Über elf Millionen Deutsche investieren direkt oder indirekt in Aktien

Aktienfonds ziehen Millionen neuer Anleger an

VonIngo Narat

Die Deutschen werden zu einem Volk der Aktionäre. Dazu tragen insbesondere die Kunden der Sparkassen und Volksbanken bei.

FRANKFURT/M. Die Zahl der Aktionäre und Anleger in Aktienfonds hat neue Rekordhöhen erreicht. 11,32 Millionen Deutsche sind jetzt "Mit-Unternehmer", wie das Deutsche Aktieninstitut (DAI) auf Basis von Infratest-Umfragen mitteilte. Treibende Kraft war vor allem der Popularitätssprung der Aktienfonds. Jetzt besitzen mehr Deutsche Anteile an Aktienfonds als Aktien. Einen wichtigen Beitrag dazu lieferten die Verkaufserfolge der Fondsgesellschaften der Sparkassen und des genossenschaftlichen Bankenverbundes. Das geht aus Zahlen hervor, die der deutsche Fondsverband BVI erst heute offiziell bekannt gibt.

Volk von Aktionären

Im ersten Halbjahr investierten 7,95 Millionen Deutsche in Aktienfonds. Demnach legten mehr als drei Millionen Deutsche zum ersten Mal Geld in Aktienfonds an, legt man den Verbreitungsgrad des letzten Jahres zu Grunde. "Diese Entwicklung zeigt, dass wir auf einem guten Wege sind, ein Volk von Aktionären zu werden, vergleichbar mit anderen Industrieländern", bewertet Rüdiger von Rosen, geschäftsführendes Vorstandsmitglied des DAI, die Ergebnisse.

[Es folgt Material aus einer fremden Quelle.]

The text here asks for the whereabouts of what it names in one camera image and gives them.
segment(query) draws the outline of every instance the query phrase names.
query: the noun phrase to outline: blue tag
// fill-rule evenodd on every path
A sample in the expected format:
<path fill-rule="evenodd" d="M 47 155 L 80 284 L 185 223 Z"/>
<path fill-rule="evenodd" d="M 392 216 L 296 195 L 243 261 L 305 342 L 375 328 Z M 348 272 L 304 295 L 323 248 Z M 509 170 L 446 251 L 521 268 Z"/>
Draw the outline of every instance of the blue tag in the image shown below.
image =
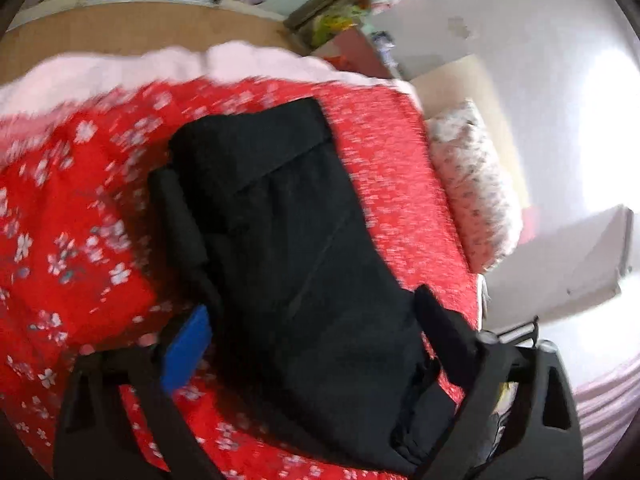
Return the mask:
<path fill-rule="evenodd" d="M 199 305 L 164 353 L 160 382 L 167 394 L 171 395 L 189 382 L 211 344 L 212 335 L 207 308 Z"/>

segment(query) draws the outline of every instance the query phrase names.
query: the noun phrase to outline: bedroom wall
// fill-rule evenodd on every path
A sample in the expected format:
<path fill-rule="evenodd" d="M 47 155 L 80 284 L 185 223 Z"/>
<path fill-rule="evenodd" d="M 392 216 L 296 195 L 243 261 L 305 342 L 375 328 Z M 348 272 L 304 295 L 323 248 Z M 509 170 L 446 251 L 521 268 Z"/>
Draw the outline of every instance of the bedroom wall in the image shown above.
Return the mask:
<path fill-rule="evenodd" d="M 640 211 L 640 50 L 617 3 L 403 0 L 374 21 L 411 78 L 476 54 L 511 122 L 538 237 L 487 276 L 486 326 L 566 306 L 568 288 L 589 298 L 577 310 L 605 300 L 590 293 L 614 284 L 624 228 L 612 208 Z"/>
<path fill-rule="evenodd" d="M 396 40 L 409 78 L 466 54 L 482 59 L 511 122 L 539 233 L 640 202 L 626 184 L 640 152 L 627 139 L 638 132 L 640 72 L 614 0 L 403 0 L 374 24 Z"/>

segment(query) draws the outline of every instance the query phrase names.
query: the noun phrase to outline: mattress
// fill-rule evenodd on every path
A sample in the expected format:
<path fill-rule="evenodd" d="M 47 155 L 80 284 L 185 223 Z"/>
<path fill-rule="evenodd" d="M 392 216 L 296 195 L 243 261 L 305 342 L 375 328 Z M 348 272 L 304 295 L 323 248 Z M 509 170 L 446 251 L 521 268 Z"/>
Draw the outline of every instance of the mattress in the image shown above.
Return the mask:
<path fill-rule="evenodd" d="M 191 306 L 166 263 L 146 191 L 147 173 L 166 162 L 170 136 L 206 114 L 255 112 L 308 96 L 322 106 L 370 234 L 396 278 L 407 288 L 427 283 L 477 327 L 476 276 L 408 84 L 242 43 L 205 54 L 59 57 L 0 88 L 0 407 L 45 469 L 80 347 L 130 344 Z M 439 380 L 462 400 L 444 375 Z M 122 395 L 145 457 L 164 466 L 135 392 L 123 388 Z M 287 449 L 246 415 L 206 362 L 174 401 L 228 478 L 397 477 Z"/>

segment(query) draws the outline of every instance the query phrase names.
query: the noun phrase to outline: white pillow
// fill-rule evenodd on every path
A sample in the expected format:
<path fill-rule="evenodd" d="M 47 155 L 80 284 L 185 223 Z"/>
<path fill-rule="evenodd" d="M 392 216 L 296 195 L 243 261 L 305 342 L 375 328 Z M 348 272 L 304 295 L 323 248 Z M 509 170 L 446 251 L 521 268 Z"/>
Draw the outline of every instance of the white pillow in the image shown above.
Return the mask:
<path fill-rule="evenodd" d="M 429 119 L 427 136 L 469 267 L 482 274 L 518 245 L 522 213 L 511 177 L 471 99 Z"/>

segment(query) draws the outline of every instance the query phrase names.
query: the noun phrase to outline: red bedspread
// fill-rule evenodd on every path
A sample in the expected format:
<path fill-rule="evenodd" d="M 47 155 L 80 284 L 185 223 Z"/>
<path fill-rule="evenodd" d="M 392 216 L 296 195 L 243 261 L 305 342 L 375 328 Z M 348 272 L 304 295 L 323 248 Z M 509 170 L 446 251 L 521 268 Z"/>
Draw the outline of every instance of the red bedspread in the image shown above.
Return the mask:
<path fill-rule="evenodd" d="M 79 347 L 131 343 L 187 306 L 166 267 L 146 190 L 147 173 L 166 161 L 167 140 L 206 114 L 255 112 L 306 96 L 320 101 L 370 233 L 398 280 L 407 288 L 428 283 L 447 308 L 476 325 L 476 279 L 407 96 L 276 80 L 113 91 L 70 112 L 41 146 L 0 173 L 0 406 L 45 468 Z M 441 381 L 459 401 L 460 392 Z M 135 397 L 129 390 L 124 397 L 141 449 L 162 466 Z M 394 476 L 288 452 L 243 415 L 206 364 L 175 402 L 228 478 Z"/>

Weiteres Potenzial vorhanden

In der Fondsbranche fallen die Kommentare ähnlich aus. Der Geschäftsführer von Deutschlands größter Investmentgesellschaft DWS, Udo Behrenwaldt, spricht von "außerordentlichen Zahlen". Für ihn gibt es trotz der Rekordzahlen weiteres Potenzial. Ein internationaler Vergleich der Verbreitung der Fondsanlage zeige, dass es noch Spielraum gebe. Auch andere Branchenvertreter glauben an einen anhaltenden Boom. Gemessen an den bisher bekannten Zahlen über steigende Absätze in der Investmentbranche sind die aktuellen Ergebnisse sehr überraschend. Zu erklären ist der extreme Anstieg der Zahl von Fondsanteilbesitzern am ehesten durch eine große Anzahl von Neueinsteigern, die sich mit kleineren Beträgen engagierten.

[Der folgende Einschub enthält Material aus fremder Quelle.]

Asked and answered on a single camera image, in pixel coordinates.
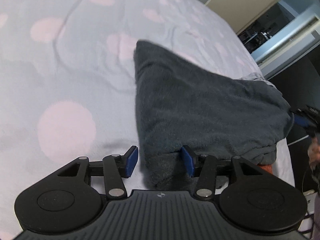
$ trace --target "ribbed gray panel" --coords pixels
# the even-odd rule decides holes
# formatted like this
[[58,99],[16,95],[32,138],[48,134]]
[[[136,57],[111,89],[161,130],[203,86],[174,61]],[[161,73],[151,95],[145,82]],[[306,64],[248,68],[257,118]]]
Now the ribbed gray panel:
[[91,225],[61,236],[29,231],[16,240],[302,240],[298,232],[256,236],[228,224],[211,202],[198,201],[187,191],[135,190],[128,199],[110,202]]

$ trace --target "metal screw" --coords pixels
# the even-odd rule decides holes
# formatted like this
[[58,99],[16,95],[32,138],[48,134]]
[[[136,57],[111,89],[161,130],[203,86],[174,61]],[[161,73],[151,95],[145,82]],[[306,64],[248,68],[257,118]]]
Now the metal screw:
[[120,197],[124,194],[124,190],[120,188],[113,188],[109,190],[109,195],[113,197]]
[[201,188],[197,190],[196,194],[200,197],[209,197],[212,195],[212,191],[207,188]]

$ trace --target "bed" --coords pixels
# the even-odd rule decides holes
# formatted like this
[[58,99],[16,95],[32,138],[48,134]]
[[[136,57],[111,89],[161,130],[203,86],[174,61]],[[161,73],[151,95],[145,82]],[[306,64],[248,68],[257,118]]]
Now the bed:
[[[79,156],[139,146],[138,39],[238,79],[261,74],[228,24],[197,0],[0,0],[0,239],[20,231],[17,195]],[[294,185],[286,140],[273,173]],[[145,189],[138,162],[128,193]],[[103,191],[103,181],[92,179]]]

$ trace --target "white fabric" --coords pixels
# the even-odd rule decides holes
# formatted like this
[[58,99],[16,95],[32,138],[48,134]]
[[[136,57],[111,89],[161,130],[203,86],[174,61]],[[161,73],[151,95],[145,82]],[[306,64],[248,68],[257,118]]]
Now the white fabric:
[[[0,0],[0,238],[21,228],[17,195],[81,155],[138,145],[135,43],[159,43],[231,78],[260,72],[228,24],[197,0]],[[285,142],[274,170],[293,183]],[[125,180],[145,188],[137,165]],[[102,180],[93,181],[103,191]]]

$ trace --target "polka dot sheet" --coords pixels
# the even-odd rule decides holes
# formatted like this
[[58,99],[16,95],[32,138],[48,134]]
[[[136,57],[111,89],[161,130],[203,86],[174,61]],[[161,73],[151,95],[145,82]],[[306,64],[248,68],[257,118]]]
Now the polka dot sheet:
[[[231,78],[260,73],[197,0],[0,0],[1,240],[21,231],[13,205],[22,190],[78,156],[98,161],[139,146],[138,39]],[[138,163],[129,194],[145,189],[143,174]]]

Einen wichtigen Beitrag bei der Gewinnung neuer Anleger leisteten die Sparkassen und Volks- und Raiffeisenbanken mit ihren Fondsgesellschaften Deka und Union Investment. Schon kurz vor der Jahreswende hatten sie über die stark steigende Zahl von Eröffnungen neuer Fondsdepots berichtet. Hintergrund ist der Nachholbedarf, den die klassischen konservativen Sparkassen- und Volksbanken-Kunden bei der direkten und indirekten Aktienanlage im Gegensatz zu den Kunden der Großbanken wie Deutscher und Dresdner Bank haben.

Die Zahlen des Fondsverbandes BVI verdeutlichen diese Entwicklungen. Danach sammelten Deka und Union Investment im ersten Halbjahr netto 12,0 und 9,1 Mrd. Euro ein. Dagegen bringen es beispielsweise die Investmentgesellschaften von Deutscher und Dresdner Bank nur auf 5,7 und 4,3 Mrd. Euro. Bei den Summen handelt es sich um die Nettozuflüsse in Wertpapier-Publikumsfonds und Geldmarktfonds, wobei Aktienfonds den weitaus größten Teil des angelegten Geldes für sich beanspruchen. Bei den Marktanteilen, gemessen am Mittelaufkommen, liegen Deka und Union mit 29 und 22 % weit vor ihren Konkurrenten. Alle deutschen Kapitalanlagegesellschaften sammelten insgesamt netto 40,7 Mrd. Euro ein.